= Charles Walker (checkers player) =

American checkers player (1934–2024)

Charles Clendell Walker (December 11, 1934 – August 12, 2024) was an American Mississippi state checkers (draughts) champion and Christian minister. He founded the International Checker Hall of Fame in Petal, Mississippi in 1979.
Walker is also known in checkers history for his record-setting victories in simultaneous checkers matches. In a January 1992 match that lasted over eight hours, he played 229 checkers games simultaneously. He won 227 contests, lost one and tied one. In 1994, he set a Guinness World Record while playing 306 checkers games simultaneously and losing only one.

==Biography==
Walker started playing checkers at a young age: "At age 7, his family was flooded out of its home. To pass time in the emergency shelter, he played checkers. Later he discovered his father-in-law was shy.
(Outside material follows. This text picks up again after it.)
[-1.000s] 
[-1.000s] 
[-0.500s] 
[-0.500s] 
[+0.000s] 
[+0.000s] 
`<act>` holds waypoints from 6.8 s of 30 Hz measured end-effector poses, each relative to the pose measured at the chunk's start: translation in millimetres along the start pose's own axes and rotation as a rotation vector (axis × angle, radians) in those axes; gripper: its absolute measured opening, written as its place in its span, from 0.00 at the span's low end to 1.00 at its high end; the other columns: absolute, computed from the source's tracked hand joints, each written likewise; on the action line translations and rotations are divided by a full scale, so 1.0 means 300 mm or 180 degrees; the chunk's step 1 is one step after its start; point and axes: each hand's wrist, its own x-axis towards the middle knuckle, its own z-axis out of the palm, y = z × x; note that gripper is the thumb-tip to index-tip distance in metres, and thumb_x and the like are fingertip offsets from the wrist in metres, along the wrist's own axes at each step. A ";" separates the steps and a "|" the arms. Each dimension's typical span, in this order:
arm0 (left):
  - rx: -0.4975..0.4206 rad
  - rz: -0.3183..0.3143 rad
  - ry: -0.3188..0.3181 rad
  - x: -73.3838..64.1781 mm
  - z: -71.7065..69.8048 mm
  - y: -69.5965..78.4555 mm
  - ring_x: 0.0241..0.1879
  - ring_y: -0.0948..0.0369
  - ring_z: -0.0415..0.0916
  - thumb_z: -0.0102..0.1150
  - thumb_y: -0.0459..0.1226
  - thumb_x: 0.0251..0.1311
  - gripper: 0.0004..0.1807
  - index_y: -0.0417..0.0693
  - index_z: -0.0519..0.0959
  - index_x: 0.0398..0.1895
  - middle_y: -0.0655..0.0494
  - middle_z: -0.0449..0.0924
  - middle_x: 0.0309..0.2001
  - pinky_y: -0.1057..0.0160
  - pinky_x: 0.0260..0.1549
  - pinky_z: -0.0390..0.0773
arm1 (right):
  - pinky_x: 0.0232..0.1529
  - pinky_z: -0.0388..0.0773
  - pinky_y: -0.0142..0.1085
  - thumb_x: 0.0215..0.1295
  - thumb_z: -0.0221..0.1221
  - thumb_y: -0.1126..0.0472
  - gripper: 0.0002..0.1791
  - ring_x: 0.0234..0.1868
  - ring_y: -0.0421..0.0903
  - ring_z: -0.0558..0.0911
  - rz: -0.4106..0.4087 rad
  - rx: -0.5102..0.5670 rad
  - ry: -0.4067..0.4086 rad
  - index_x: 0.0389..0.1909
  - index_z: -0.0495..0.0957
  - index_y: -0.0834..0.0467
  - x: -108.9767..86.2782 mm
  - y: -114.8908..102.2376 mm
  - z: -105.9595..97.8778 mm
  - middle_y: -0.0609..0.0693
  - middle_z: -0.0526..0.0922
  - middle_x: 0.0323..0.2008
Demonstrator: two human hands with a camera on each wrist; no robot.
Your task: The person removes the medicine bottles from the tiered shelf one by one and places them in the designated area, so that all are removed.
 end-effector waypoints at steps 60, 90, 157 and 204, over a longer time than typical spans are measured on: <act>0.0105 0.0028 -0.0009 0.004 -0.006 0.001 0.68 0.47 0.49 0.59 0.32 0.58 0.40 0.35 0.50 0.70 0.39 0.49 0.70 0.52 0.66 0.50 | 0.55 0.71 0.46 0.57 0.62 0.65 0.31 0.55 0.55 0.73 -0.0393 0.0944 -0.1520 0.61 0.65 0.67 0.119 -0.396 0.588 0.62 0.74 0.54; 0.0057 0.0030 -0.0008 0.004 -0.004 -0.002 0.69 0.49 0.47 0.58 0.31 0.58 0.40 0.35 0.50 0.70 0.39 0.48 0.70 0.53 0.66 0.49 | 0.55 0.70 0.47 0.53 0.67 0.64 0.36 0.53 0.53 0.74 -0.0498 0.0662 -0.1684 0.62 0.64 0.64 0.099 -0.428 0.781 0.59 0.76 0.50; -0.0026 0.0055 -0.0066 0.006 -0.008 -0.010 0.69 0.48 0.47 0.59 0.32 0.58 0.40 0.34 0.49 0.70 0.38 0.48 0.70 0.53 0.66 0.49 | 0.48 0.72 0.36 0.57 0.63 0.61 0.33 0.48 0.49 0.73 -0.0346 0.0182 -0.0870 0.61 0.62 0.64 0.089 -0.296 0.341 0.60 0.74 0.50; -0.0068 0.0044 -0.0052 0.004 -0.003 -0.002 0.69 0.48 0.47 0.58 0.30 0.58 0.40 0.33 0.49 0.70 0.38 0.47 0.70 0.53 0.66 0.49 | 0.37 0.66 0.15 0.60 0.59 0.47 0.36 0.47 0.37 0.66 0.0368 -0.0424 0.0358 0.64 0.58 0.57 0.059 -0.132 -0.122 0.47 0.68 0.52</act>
He broke the ice by playing checkers with him on the front porch, and getting beaten." The game became his lifelong passion that defined much of his life, both public and private.

In the 1990s, Charles Walker helped organize and publicize several World Man-Machine Checkers Championship matches of the checkers computer called Chinook against several human players.

Walker was a long-term friend, admirer, and promoter of World Checkers champion Marion Tinsley, whom Walker described as "the greatest checkers player who ever lived," and "probably the greatest who ever will live".

Walker served as a Secretary of The American Checker Federation, was the Editor of Checkers Magazine and also served as President of World Checker Draught Federation.

Walker ran a successful insurance business and was described in the media as "an insurance millionaire" and an "insurance tycoon".

Walker was arrested by ICE agents on January 7, 2005 in an undercover sting operation and charged with attempted money laundering of "$6 million in represented drug smuggling proceeds". Charles Walker pleaded guilty on June 30, 2005. His sentencing had to be postponed twice, in particular because of Hurricane Katrina, but he was sentenced to five years in prison in January 2006. In January 2005, after his arrest, Walker announced that the International Checkers Hall of Fame was to be closed, and that he would resign his post as President of the World Checker Draught Federation. The International Checkers Hall of Fame was kept open until Walker's sentencing, but the building was destroyed by fire on September 29, 2007.

Walker died on August 12, 2024, at the age of 89.